When software providers talk about the technologies they say “democratize” AI, they also talk a lot about “guardrails.” That’s because the rapidly evolving world of AI tools is still more like a republic governed by the machine-learning elite.
Although no-code and low-code AI tools promise to give everyone a chance to build business analytics models or simple applications that use AI to complete tedious tasks, the amateurs whom no-code AI companies refer to as “citizen data scientists” are often required to play with the bumper rails up. That’s because toolmakers and management are worried about the risks inherent in allowing just anyone to create sophisticated AI systems.
“As you go into low-code and actually more the no-code environment, then there are guardrails as to what you can and can’t do,” said Ed Abbo, president and chief technology officer at C3 AI, which provides software designed to help people with zero coding experience build machine learning models.
Low-code and no-code development tools often are sold as a way to free up the trained professionals to concentrate on bigger priorities.

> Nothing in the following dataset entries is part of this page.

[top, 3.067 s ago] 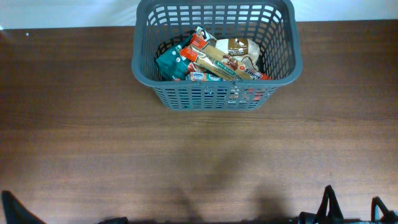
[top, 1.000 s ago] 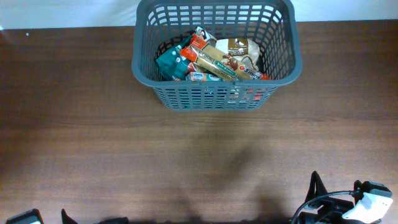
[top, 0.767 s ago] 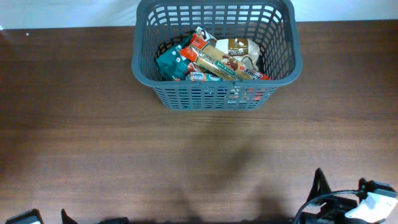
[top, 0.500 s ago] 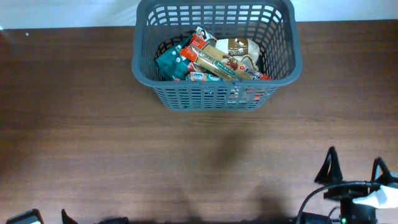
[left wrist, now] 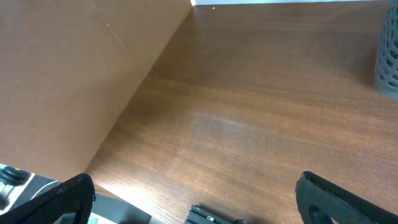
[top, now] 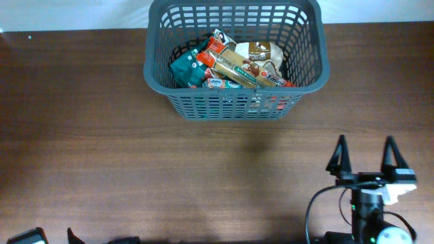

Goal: Pack container

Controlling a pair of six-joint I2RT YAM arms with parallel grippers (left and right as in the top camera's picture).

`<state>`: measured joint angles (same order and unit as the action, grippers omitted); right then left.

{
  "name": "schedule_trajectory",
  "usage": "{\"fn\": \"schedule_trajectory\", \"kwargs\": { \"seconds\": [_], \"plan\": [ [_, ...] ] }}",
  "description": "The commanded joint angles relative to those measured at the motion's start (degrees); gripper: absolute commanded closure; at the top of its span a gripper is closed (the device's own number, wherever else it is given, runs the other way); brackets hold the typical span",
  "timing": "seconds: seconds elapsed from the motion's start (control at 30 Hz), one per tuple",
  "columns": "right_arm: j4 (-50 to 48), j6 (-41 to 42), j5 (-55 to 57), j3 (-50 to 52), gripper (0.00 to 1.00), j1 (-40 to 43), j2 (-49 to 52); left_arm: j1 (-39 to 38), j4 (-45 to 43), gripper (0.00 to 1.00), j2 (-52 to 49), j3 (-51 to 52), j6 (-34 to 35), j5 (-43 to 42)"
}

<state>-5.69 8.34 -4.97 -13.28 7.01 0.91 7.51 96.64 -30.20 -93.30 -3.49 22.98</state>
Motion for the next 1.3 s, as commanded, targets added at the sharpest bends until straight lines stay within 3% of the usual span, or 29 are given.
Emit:
{"fn": "schedule_trajectory", "kwargs": {
  "seconds": [0.0, 0.2, 0.53, 0.77, 1.27],
  "plan": [
    [-4.4, -0.4, -1.1, 5.9, 0.01, -1.4, -0.7, -0.2, 0.0, 0.01, 0.2, 0.2, -0.3, 0.4],
    [-10.6, -0.3, -2.4, 13.0, 0.01, -2.8, -0.7, -0.2, 0.0, 0.01, 0.2, 0.2, -0.3, 0.4],
    [-4.9, -0.4, -2.1, 13.0, 0.01, -5.6, -0.7, -0.2, 0.0, 0.01, 0.2, 0.2, -0.3, 0.4],
    [10.1, -0.4, -2.1, 13.0, 0.01, -5.6, -0.6, -0.2, 0.0, 0.01, 0.2, 0.2, -0.3, 0.4],
    [9.6, -0.4, -1.9, 13.0, 0.01, -5.5, -0.2, -0.2, 0.0, 0.01, 0.2, 0.2, -0.3, 0.4]
  ]
}}
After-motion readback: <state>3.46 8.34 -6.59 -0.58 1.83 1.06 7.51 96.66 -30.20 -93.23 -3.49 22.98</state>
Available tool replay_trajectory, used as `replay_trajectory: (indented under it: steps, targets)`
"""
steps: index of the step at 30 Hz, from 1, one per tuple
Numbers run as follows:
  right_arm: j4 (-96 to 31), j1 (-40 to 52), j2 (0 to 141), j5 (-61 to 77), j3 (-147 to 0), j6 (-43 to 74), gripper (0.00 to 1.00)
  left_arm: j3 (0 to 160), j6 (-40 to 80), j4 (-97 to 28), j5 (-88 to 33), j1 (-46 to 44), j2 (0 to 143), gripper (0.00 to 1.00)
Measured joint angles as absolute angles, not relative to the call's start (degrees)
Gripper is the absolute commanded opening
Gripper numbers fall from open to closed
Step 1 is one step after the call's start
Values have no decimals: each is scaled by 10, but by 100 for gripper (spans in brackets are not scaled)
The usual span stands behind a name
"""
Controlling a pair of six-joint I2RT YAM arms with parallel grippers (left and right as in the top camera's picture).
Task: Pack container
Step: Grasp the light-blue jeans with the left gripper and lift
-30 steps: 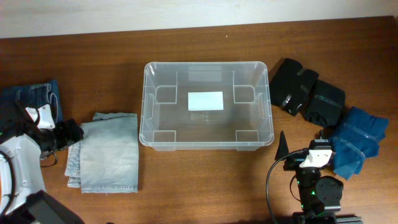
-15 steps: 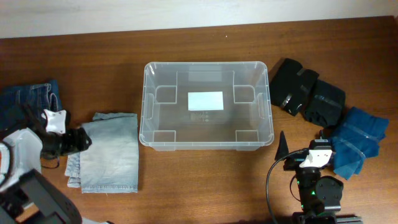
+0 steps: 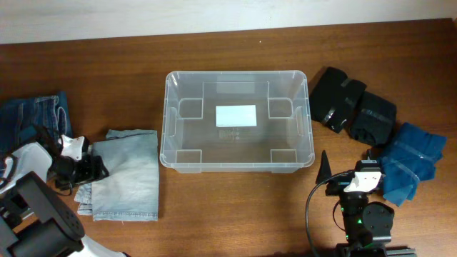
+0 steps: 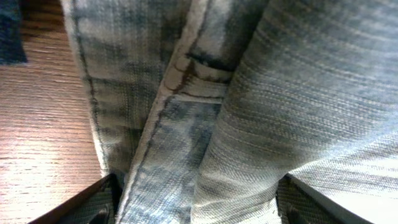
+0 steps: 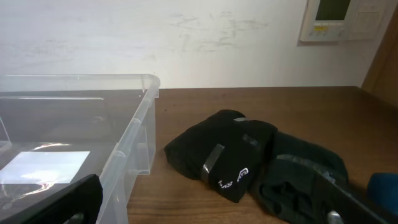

However, businesses hoping to use these systems to build their own AI without the help of data scientists may need one to step in after all, particularly if deploying AI in a way that touches customers.
Databricks, another company that sells no-code machine-learning software, also invokes the guardrails term when discussing the limits of codeless AI tools. “Many data science teams won't approve AutoML solutions for colleagues who are not formally trained in ML unless they feel there are sufficient guardrails,” said Kasey Uhlenhuth, senior product manager at Databricks, where she helps train and build its AutoML tools and machine-learning models.
Kasey Uhlenhuth is a senior product manager at Databricks.Photo: Databricks
No-code AI tools also may not allow for the level of customization everyday business users need and expect when using no-code software development tools.
In the case of C3 AI’s no-code AI software, users are limited to off-the-shelf machine-learning algorithms, said Abbo. “We’ve made available a certain number of machine-learning algorithms and those are the ones they can use, and if they need others they will need to go into a low-code environment to enable those,” he said.
However, “if you’re in a heavy-code environment, that developer is not restricted,” Abbo said. “They have complete freedom to do what they want.”
That freedom was important to Informatica customers seeking more tailored machine-learning models relevant to their specific business operations, products and services, said CEO Amit Walia. Informatica added coding capabilities to its previously code-free tools so customers could include their own coding tweaks to experiment and customize models.
“The reality is there is some amount of coding that can happen, and we respect that and that’s why we added low-code,” Walia said.
Limiting risk
But the limitations imposed on no-code AI tools are about more than just limiting algorithm and coding options. Sometimes restrictions are intended to mitigate risky use of data or development of models that could produce inaccurate or discriminatory results. People who aren’t educated in machine learning might not recognize if data sets they use to train models to detect fraud are deficient, said Uhlenhuth.
“For example,” she said, “fraud detection data sets have severe class imbalance, so it's important to know which metrics and techniques to use to fit the model. If 99% of your dataset has no fraud, then a model that always guesses ‘no fraud’ would be correct 99% of the time.” This sort of problem can emerge without more sophisticated machine-learning practitioners overseeing the process, she said.
Although “making machine-learning easier and easier to use is a great goal,” using no-code tools to help run crucial business operations “is a very risky thing to do,” said Will Uppington, co-founder and CEO of TruEra, which provides software for assessing machine-learning models while in development and in operation.
“For systems that are important to a company’s business [some companies are] actually doing the opposite -- they are digging deeper and understanding the systems more in order to feel they can trust the systems,” he said.
Another data scientist who asked to remain anonymous said that while no-code tools would be useful to help educate businesspeople about how AI models are built, they would not be appropriate to apply for business-dependent purposes. “I can’t see an insurance company adopting something like [no-code AI tools] without deep scrutiny,” said the source, adding, “I don’t think that anything created this way is going to be hugely impactful.”
Many companies providing no-code tools for novices expect them to be used with guidance and intervention from trained data scientists.
"Citizen data scientists typically end up collaborating with a formally trained data scientist before putting models into production. This is almost always true if the model is going to be customer-facing as opposed to an internal tool,” said Uhlenhuth, who added that amateur users typically employ Databricks’ AutoML tool to “experiment with various features and models to see if there is any predictive power before reaching out to the data science team for help.”
Ultimately, some companies supplying low- and no-code AI tools for non-experts encourage more machine-learning education. C3 AI developed a training course over the last year, for example.
“We basically have removed the coding from the equation, but you still need to train the citizen data scientists on what can you do with AI and machine learning, and so we have training programs that can spool up hundreds of business analysts and it takes them through a course,” Abbo said.